:: Given material ::
• • • •
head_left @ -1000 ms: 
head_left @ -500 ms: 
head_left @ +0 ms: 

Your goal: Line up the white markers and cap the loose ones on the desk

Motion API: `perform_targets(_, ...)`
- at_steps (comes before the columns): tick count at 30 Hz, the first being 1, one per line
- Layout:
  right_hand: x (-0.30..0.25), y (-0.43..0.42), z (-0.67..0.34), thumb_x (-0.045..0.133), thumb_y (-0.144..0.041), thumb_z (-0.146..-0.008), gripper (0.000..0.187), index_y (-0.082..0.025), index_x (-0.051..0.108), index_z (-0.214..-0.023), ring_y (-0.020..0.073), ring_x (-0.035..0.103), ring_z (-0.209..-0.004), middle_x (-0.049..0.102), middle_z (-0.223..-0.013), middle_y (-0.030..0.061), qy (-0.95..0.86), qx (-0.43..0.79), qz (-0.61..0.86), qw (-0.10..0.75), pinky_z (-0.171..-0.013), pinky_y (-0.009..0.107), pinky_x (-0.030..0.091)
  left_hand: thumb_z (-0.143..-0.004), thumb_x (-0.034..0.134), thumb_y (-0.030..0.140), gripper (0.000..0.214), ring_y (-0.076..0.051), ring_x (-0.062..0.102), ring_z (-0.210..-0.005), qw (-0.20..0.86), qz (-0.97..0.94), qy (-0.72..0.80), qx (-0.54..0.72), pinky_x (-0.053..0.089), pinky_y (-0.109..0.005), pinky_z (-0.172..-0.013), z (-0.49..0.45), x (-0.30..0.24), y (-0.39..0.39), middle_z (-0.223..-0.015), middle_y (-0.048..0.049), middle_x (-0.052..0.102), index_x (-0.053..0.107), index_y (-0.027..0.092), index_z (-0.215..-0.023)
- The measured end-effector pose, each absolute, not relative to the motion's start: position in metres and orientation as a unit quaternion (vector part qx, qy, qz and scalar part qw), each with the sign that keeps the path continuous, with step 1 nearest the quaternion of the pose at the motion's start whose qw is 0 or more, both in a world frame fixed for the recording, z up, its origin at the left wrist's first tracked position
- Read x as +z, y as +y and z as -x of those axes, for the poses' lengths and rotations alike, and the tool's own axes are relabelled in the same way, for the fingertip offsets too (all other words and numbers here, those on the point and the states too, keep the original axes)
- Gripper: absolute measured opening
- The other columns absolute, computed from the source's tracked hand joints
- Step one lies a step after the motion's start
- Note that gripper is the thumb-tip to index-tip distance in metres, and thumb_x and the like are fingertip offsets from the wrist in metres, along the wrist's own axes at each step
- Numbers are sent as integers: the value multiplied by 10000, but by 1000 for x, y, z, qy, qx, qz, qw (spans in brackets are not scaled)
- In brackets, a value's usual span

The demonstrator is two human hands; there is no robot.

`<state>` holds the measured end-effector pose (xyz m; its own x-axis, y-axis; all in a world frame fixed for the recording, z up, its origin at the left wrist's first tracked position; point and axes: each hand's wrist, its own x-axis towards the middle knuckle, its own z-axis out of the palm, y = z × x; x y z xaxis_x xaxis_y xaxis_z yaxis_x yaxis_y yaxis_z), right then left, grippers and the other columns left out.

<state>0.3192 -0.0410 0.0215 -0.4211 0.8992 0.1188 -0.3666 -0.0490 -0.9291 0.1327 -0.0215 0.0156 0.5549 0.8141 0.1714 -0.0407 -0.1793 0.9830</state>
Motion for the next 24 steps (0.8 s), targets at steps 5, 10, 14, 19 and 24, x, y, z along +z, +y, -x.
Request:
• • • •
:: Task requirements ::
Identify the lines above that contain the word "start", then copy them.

:: Task output ::
- The measured end-effector pose, each absolute, not relative to the motion's start: position in metres and orientation as a unit quaternion (vector part qx, qy, qz and scalar part qw), each with the sign that keeps the path continuous, with step 1 nearest the quaternion of the pose at the motion's start whose qw is 0 or more, both in a world frame fixed for the recording, z up, its origin at the left wrist's first tracked position
- Step one lies a step after the motion's start

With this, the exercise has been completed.